Jacqueline Pereira dos Santos, filha de Marta, observou que a construtora precisa desocupar os blocos onde residem as idosas para iniciar a construção. “Nos dois blocos só estão minha mãe e a Elisier. Nos outros três ainda há cerca de 10 pessoas que também não assinaram”, informou. Segundo Jacqueline, o objetivo da construtora é erguer um prédio para os antigos moradores e, após a mudança, demolir os blocos restantes.
Ela enfatizou que as moradoras não receberam garantias formais sobre a proposta. “Quando perguntei, não me deram nenhuma garantia. É um contrato fragilizado.
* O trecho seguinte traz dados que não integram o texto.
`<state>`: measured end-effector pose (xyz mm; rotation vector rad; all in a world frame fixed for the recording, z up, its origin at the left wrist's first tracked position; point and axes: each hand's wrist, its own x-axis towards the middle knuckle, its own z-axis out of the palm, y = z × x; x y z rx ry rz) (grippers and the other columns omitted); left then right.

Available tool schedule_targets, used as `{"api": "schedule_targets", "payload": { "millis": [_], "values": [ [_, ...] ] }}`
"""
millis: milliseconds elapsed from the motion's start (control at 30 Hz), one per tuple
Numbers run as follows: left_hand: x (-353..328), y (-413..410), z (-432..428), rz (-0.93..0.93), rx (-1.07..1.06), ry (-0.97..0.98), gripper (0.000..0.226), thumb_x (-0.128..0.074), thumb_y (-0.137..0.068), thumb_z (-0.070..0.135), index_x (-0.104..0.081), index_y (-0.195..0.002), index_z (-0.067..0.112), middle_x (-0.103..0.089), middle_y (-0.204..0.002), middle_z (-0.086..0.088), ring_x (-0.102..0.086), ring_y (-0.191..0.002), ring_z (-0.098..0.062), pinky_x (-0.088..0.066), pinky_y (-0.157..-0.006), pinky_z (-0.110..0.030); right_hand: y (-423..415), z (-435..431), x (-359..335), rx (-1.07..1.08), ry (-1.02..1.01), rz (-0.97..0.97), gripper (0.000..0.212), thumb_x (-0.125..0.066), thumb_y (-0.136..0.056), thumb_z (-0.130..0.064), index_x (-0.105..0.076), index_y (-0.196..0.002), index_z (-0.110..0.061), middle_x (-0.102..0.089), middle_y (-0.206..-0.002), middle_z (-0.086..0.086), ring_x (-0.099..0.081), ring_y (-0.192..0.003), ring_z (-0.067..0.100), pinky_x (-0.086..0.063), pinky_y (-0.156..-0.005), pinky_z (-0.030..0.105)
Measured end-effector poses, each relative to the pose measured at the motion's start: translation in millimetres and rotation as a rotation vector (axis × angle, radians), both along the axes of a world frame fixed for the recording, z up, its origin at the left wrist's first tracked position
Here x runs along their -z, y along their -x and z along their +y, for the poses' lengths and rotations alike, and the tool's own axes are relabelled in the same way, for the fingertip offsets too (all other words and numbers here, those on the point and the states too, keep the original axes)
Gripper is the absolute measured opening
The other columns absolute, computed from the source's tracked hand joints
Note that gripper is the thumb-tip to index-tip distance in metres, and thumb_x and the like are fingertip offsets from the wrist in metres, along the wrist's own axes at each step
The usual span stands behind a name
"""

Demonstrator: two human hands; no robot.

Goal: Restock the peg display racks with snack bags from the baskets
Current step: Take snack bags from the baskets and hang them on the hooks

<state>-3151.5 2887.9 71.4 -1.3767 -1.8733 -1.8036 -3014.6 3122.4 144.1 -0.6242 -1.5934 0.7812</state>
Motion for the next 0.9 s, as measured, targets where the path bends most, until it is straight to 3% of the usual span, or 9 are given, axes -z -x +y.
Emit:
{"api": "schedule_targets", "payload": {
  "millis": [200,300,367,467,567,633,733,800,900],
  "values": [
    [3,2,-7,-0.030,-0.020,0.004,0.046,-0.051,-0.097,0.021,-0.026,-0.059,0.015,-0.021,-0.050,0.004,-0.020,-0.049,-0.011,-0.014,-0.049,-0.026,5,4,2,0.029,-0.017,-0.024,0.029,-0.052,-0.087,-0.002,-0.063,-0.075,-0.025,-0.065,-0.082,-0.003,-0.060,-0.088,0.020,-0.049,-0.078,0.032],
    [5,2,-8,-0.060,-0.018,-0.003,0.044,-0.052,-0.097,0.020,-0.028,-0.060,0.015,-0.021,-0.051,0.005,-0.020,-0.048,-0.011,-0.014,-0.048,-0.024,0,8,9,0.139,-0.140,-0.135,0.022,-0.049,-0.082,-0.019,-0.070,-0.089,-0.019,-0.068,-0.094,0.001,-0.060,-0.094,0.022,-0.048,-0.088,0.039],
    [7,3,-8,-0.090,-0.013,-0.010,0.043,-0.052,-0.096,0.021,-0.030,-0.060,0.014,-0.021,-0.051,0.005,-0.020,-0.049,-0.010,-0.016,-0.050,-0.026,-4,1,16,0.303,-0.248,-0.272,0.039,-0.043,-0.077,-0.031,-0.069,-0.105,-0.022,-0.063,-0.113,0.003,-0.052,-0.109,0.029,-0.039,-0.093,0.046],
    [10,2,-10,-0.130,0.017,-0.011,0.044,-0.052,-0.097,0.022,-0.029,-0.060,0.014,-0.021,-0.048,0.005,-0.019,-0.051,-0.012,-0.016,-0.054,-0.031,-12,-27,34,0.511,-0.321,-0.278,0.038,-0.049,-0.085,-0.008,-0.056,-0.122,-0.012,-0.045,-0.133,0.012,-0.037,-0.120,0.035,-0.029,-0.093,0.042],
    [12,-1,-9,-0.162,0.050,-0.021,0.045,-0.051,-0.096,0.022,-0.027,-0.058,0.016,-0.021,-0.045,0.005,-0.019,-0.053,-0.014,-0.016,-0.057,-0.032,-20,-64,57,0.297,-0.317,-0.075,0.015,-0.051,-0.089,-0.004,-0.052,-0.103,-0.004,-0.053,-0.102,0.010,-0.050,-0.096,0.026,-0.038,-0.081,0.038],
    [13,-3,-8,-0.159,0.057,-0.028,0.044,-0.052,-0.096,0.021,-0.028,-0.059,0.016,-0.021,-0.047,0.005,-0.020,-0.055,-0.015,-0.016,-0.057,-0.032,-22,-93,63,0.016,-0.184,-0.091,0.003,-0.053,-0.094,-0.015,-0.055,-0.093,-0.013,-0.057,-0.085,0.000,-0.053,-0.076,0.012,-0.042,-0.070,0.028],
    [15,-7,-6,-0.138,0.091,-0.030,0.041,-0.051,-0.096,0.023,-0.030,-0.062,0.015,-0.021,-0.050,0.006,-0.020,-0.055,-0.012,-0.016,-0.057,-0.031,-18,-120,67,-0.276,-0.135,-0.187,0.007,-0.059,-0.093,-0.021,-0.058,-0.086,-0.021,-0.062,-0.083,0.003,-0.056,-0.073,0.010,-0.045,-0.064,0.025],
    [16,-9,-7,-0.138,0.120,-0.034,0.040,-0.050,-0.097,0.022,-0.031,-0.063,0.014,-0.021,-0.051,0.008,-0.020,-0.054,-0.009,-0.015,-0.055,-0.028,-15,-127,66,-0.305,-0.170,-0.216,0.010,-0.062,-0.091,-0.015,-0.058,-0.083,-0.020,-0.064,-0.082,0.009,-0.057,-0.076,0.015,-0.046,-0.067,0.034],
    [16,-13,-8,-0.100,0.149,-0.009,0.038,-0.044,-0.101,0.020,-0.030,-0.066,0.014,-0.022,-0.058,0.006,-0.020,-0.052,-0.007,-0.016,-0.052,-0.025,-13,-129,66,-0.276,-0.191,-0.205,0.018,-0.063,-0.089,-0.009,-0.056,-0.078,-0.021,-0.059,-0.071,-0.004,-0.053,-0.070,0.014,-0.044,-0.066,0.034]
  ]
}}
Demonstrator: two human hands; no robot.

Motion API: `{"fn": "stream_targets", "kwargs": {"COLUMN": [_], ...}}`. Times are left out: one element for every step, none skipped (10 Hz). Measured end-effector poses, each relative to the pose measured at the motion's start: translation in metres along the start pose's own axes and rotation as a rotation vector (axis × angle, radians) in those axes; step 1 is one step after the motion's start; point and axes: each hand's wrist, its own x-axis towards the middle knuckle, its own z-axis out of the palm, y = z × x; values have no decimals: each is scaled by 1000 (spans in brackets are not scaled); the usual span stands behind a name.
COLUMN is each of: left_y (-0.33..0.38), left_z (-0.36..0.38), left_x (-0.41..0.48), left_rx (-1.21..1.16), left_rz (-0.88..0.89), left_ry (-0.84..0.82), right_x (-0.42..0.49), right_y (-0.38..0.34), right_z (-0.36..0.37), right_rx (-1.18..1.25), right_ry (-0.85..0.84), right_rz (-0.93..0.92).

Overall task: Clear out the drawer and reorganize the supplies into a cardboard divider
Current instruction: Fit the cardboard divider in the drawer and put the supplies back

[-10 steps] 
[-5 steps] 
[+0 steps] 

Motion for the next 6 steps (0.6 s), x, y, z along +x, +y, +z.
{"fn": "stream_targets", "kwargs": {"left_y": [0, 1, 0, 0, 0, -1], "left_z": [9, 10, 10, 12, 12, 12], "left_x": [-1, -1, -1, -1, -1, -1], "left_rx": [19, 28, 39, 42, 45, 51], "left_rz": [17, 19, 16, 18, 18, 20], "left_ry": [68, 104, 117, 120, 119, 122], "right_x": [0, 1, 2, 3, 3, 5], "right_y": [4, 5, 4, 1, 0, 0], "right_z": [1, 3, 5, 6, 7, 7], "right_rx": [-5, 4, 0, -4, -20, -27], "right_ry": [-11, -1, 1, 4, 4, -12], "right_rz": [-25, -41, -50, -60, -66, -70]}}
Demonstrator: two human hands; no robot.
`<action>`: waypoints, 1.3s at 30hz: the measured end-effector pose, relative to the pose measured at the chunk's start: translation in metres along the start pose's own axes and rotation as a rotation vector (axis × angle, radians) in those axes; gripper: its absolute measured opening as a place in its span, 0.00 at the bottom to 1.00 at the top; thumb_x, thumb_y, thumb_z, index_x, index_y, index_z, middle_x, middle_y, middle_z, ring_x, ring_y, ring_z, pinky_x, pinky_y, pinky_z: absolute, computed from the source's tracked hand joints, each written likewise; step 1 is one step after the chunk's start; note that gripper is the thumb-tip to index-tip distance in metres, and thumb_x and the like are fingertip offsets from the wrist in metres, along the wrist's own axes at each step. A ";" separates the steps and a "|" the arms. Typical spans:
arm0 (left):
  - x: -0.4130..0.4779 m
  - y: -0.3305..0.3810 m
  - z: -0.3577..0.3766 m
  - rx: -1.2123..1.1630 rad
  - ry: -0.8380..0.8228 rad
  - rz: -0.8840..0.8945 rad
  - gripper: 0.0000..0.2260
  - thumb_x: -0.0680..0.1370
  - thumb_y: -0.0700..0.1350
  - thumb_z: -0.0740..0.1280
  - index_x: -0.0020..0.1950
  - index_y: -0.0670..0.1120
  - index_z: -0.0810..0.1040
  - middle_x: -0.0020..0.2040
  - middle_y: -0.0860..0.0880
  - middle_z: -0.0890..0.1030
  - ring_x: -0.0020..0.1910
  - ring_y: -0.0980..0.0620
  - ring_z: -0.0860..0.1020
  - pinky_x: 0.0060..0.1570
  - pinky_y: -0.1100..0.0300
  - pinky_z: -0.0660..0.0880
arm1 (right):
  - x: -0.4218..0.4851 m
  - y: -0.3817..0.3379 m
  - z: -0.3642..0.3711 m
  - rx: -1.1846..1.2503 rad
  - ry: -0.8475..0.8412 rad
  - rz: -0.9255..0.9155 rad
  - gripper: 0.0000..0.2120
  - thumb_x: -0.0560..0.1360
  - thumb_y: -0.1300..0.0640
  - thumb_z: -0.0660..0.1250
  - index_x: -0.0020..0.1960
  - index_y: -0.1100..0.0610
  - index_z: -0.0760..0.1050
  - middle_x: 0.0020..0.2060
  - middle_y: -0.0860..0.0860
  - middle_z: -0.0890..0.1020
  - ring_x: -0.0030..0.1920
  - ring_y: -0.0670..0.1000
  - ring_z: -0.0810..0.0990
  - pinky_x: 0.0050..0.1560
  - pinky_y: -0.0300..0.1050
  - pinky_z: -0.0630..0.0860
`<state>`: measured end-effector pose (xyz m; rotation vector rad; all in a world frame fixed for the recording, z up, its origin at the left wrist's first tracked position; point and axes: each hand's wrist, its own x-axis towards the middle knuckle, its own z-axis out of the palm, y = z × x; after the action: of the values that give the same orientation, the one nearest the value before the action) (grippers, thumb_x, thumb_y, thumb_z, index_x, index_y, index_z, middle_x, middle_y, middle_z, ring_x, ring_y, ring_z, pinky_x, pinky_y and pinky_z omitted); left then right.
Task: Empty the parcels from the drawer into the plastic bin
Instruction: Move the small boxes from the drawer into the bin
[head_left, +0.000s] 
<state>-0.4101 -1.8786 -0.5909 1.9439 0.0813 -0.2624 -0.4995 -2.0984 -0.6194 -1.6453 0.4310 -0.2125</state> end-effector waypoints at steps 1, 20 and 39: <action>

E se ocorrer algo imprevisto?”, questionou.
A Reata ressaltou que está arcando com os aluguéis dos moradores que aderiram ao projeto e se mostrou disposta a oferecer suporte financeiro e logístico às famílias que resistem.
O advogado das idosas, Stênio Gonçalves, denunciou pressões e tentou forçar a saída das moradoras. “Elas estão enfrentando constrangimentos. A construtora organizou uma assembleia em um prédio vizinho, colocando uma placa que dizia que não desistiria de remover os ‘obstáculos’, transformando as moradoras em barreiras ao projeto”, acusou Gonçalves.
Ele já apresentou uma representação ao Ministério Público do Ceará, na Promotoria do Idoso, que investigará se a situação infringe o Estatuto do Idoso. Além disso, obteve na Justiça uma suspensão de qualquer intervenção nos imóveis das moradoras, argumentando que a demolição requer a concordância unânime dos condôminos, conforme o artigo 1.343 do Código Civil.
A Reata Engenharia afirmou possuir laudos técnicos que apontam comprometimento estrutural dos blocos antigos. Contudo, o engenheiro contratado pelas moradoras assegura que não há riscos imediatos, defendendo a possibilidade de reforma dos imóveis.
A Defesa Civil de Fortaleza já realizou três vistorias nos últimos dois anos, a última delas em maio de 2023, considerando o risco como “médio” devido a infiltrações, ferragens expostas e afundamento de piso. Em resposta, a Defesa Civil notificou os responsáveis para que realizem reparos urgentes e evitem a deterioração.